Abstract
Introduction
Current extracorporeal membrane oxygenation (ECMO) monitoring methods for circuit obstructions have limitations. In this study, we test the hypothesis that changes in flow in a pre-existing shunt tubing of the ECMO circuit can be used as a predictor of obstructions for both venovenous (V-V) and venoarterial ECMO (V-A ECMO) circuits using a computational hemodynamic model.
Methods
A custom computational hemodynamic model (CHM) representing the blood flow within the V-A ECMO and V-V ECMO circuit and native cardiovascular system was developed for a hemodynamic parametric analysis. Several degrees of obstructions within the oxygenator and outlet cannula were simulated, and the flow in the ECMO circuit and shunt was monitored to assess its sensitivity to circuit obstructions. Over 500 cases were analyzed to investigate various clinically-relevant levels of ECMO support (2 – 5.5 L/min).
Results
Our model demonstrated that shunt flow changed linearly with increasing oxygenator obstruction for all oxygenator obstruction scenarios tested, which matched experimental data.

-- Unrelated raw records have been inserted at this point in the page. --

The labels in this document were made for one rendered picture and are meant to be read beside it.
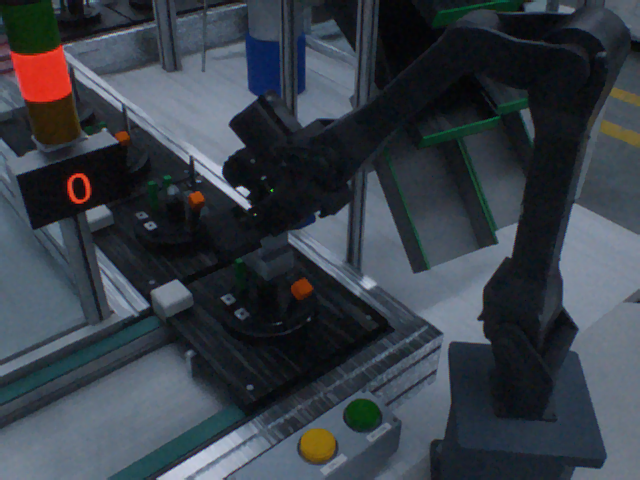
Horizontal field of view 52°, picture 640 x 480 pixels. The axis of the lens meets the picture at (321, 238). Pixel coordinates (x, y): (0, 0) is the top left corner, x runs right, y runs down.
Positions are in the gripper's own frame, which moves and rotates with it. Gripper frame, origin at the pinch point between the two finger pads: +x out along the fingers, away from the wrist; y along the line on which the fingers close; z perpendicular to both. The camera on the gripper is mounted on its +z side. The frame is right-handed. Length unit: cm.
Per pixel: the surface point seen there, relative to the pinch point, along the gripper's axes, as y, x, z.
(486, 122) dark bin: -30.2, -13.9, -1.9
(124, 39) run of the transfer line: -36, 88, 78
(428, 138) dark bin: -20.7, -12.8, -0.6
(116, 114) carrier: -11, 55, 44
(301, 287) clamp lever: 0.4, -2.5, -9.5
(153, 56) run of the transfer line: -43, 93, 73
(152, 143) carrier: -11, 45, 31
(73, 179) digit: 19.2, -2.4, 13.2
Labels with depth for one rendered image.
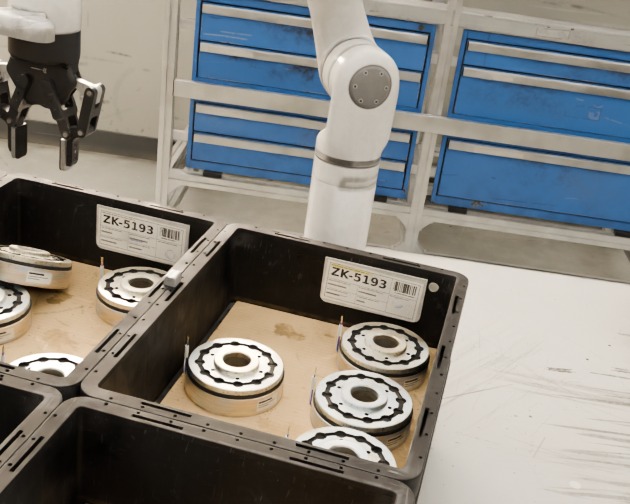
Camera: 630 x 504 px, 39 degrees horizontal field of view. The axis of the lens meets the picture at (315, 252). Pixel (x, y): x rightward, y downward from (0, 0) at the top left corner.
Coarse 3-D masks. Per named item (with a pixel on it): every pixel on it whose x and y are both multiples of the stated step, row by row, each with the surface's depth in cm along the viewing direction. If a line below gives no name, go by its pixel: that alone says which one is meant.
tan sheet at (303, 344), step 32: (224, 320) 109; (256, 320) 110; (288, 320) 111; (288, 352) 104; (320, 352) 105; (288, 384) 99; (224, 416) 92; (256, 416) 93; (288, 416) 93; (416, 416) 96
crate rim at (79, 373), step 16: (16, 176) 115; (32, 176) 116; (80, 192) 114; (96, 192) 114; (144, 208) 112; (160, 208) 112; (176, 208) 113; (208, 224) 111; (224, 224) 110; (208, 240) 106; (192, 256) 101; (160, 288) 94; (144, 304) 90; (128, 320) 87; (112, 336) 85; (96, 352) 82; (0, 368) 78; (16, 368) 78; (80, 368) 79; (48, 384) 77; (64, 384) 77; (80, 384) 78; (64, 400) 77
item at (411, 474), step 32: (352, 256) 107; (384, 256) 108; (448, 320) 95; (128, 352) 83; (448, 352) 89; (96, 384) 77; (192, 416) 75; (288, 448) 73; (320, 448) 73; (416, 448) 75; (416, 480) 72

Similar relationships were also seen for all outflow cannula obstructions.
Conclusions
The findings are consistent with our hypothesis, indicating the sensitivity of the shunt flow rate as a predictor of ECMO circuit obstructions for both V-A and V-V ECMO circuits. The data supports that shunt flow responds to hemodynamic changes throughout the ECMO-patient circuit and thus can be used as an early indicator for ECMO system obstructions regardless of V-A or V-V ECMO setup, indicating its robustness as an early warning indicator of ECMO system obstructions.